Blog 2: Kevin Gaffney Artist & Filmmaker
Kevin Gaffney is an artist filmmaker. His work is in the Irish Museum of Modern Art’s collection and has been shown internationally in exhibitions and film festivals including: European Media Art Festival (Germany, 2016); Out There, Thataway at CCA Derry~Londonderry (2015); and the 10th Imagine Science Film Festival (New York, 2017). He graduated from the Royal College of Art, London in 2011 with an MA in Photography & Moving, and was awarded the first Sky Academy Arts Scholarship for an Irish artist in 2015. He was an UNESCO-Aschberg laureate artist in residence at the National Museum of Modern and Contemporary Art’s Changdong Residency in South Korea (2014) and received the Kooshk Artist Residency Award to create a new film in Iran (2015).
Diorama construction and collaborative filmmaking
In the first semester of my residency at the Marino Institute of Education, I worked with the first years on the Professional Masters in Education programme. I had previously given workshops and lectures at university level at the Dublin Institute of Technology and Kyung Hee University in Seoul, and taught art classes for children at Taipei Artist Village and at primary schools in Roscommon as part of the Art School project run by Jennie Guy. However, this was my first time working with preservice teachers and, so, was the first time I was not just teaching art but also trying to impart how to teach art from the point of view of a contemporary artist.

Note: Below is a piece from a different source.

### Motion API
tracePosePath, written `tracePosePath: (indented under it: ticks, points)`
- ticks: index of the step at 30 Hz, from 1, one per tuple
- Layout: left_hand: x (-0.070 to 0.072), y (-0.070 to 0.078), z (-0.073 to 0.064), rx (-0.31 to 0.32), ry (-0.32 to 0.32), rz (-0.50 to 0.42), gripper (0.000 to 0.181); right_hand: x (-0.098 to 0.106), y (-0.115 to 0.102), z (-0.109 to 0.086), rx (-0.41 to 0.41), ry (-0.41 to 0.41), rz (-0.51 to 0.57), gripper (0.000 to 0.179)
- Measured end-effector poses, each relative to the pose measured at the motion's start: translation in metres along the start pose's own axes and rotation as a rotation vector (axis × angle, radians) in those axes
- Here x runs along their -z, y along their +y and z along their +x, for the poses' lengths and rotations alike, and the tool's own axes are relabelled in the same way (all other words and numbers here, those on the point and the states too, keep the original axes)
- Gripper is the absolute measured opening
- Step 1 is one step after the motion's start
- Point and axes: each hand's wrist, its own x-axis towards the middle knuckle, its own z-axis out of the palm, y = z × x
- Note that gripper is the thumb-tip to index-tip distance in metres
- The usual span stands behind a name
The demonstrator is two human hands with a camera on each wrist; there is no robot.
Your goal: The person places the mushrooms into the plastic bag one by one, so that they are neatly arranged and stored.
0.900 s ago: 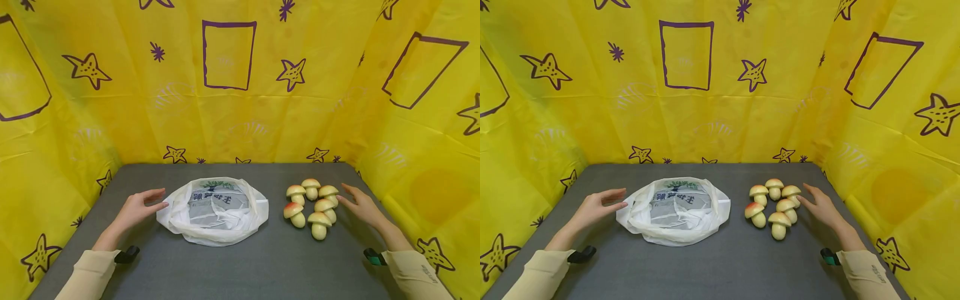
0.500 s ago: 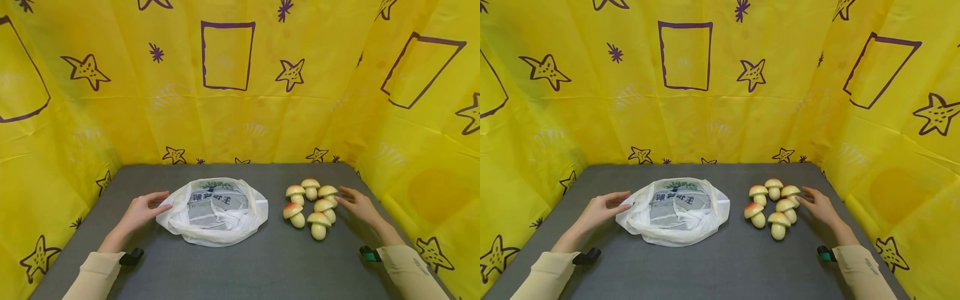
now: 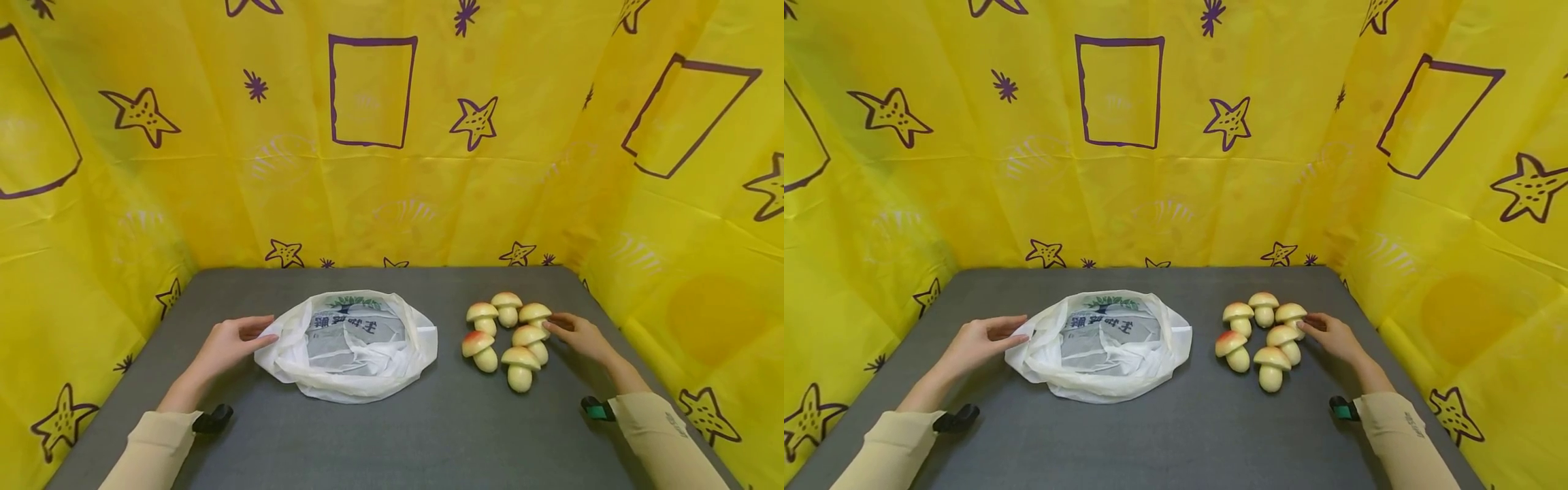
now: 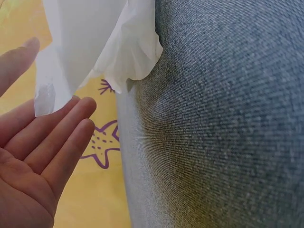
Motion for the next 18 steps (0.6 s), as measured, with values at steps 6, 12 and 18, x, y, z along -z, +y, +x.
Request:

I devised a workshop that would introduce the class to the process of filmmaking, and that could be replicated in a classroom with few resources. Students worked in groups, collaborating to make a film concept, visualize it, and realise this through constructing a diorama which would show the set/location of their film idea, the characters and any scene changes. I wanted to focusing on the storytelling and visualisation aspects of filmmaking, and my overall aim was that, from doing the workshop, students would have learnt that filmmaking is an enjoyable and achievable process, reliant more on imagination and communication than it is on expensive equipment.
In order to contextualise this project, I showed examples of contemporary animation sets, maquettes for theatre set design, and artists whose work uses collage or photomontage (John Stezaker, Hannah Hoch, David Hockney, Peter Kennard), and contemporary Irish artists working with animation techniques (Aideen Barry, Vera Klute).
To begin the project, each group had to select four random words that designated: (a) a genre; (b) a location; (c) a main human character; (d) an animal character. Then, together, they had to knit these into a coherent concept. After deciding on how to combine the elements, each group works on making a diorama. In a collaborative effort to realise their visualisation, decisions are made on colour palette, mood, materials and scale.
After their sets were made, students began to make their characters from armature and plasticine. We then began a simple stop-motion animation process using free apps on the students’ phones and school ipads. The result was that each group created a short silent animation using readily available materials and technology and each group created a unique project that can be appraised in relation to the concept they created and the parameters they set for themselves.